*TASK PROMPT*
For the listing that follows, report how many lines contain the string "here", giving the number alone.

##########

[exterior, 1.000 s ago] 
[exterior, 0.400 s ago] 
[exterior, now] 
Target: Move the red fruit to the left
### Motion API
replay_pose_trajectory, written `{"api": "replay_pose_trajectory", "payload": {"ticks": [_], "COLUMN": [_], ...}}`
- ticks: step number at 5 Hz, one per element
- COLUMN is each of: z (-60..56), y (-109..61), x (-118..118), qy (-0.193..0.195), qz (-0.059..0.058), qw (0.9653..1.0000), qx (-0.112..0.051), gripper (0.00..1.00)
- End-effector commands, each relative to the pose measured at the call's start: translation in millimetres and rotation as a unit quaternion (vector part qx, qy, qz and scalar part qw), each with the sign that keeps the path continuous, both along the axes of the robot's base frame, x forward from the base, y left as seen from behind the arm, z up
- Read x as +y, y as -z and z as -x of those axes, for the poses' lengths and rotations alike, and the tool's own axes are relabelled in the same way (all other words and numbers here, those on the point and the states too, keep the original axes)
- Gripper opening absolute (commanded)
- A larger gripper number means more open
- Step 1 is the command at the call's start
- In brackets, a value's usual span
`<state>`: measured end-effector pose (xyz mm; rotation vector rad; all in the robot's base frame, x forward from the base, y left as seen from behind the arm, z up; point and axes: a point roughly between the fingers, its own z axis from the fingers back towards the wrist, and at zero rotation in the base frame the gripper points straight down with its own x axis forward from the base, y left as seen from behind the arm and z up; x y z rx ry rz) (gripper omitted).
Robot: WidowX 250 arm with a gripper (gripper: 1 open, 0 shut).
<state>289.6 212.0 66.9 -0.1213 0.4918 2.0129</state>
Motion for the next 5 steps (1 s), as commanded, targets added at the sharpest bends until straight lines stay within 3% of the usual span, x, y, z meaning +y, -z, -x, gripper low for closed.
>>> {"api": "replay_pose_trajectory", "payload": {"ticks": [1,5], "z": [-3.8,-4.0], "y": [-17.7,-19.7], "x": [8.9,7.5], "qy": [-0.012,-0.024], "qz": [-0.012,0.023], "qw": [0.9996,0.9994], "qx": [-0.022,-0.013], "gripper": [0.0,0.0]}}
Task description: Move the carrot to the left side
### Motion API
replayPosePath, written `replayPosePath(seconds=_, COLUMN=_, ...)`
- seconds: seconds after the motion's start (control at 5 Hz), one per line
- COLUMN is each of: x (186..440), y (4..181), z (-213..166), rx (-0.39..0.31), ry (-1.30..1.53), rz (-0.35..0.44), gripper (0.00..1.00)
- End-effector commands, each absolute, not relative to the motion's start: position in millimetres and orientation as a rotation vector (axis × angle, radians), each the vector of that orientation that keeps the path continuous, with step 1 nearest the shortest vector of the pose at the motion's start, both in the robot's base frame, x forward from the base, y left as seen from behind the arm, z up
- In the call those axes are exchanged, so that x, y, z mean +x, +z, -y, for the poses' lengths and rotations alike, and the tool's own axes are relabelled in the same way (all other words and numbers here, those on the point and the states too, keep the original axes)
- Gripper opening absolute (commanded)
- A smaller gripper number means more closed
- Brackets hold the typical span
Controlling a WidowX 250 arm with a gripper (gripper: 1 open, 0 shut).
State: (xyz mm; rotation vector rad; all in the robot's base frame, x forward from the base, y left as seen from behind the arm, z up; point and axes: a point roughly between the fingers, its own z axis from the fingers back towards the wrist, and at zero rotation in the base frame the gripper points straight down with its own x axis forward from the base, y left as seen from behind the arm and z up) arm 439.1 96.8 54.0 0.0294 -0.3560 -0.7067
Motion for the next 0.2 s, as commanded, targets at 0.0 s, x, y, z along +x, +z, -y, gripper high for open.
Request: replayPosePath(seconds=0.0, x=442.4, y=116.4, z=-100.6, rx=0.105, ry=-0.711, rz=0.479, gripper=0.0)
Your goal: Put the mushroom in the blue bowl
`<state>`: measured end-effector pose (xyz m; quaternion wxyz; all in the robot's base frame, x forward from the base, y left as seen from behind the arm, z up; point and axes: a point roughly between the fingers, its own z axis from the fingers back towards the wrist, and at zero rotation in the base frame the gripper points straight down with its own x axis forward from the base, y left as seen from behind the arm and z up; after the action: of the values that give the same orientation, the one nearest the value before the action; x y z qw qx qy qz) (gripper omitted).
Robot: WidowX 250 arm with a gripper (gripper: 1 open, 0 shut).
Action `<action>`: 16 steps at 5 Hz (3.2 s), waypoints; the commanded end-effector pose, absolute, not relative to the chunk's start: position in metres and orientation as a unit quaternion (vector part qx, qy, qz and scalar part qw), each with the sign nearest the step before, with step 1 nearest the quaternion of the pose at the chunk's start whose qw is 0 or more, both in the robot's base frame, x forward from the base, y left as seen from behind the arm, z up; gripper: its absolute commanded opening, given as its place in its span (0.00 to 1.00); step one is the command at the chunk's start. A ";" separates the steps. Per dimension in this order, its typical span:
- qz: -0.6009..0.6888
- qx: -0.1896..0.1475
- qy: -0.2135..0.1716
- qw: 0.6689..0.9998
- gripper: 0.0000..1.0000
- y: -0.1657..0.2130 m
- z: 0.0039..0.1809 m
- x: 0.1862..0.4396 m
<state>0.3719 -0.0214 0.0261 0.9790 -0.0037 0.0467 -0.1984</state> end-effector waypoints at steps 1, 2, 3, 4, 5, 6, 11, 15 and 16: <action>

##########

*EXERCISE RESULT*
2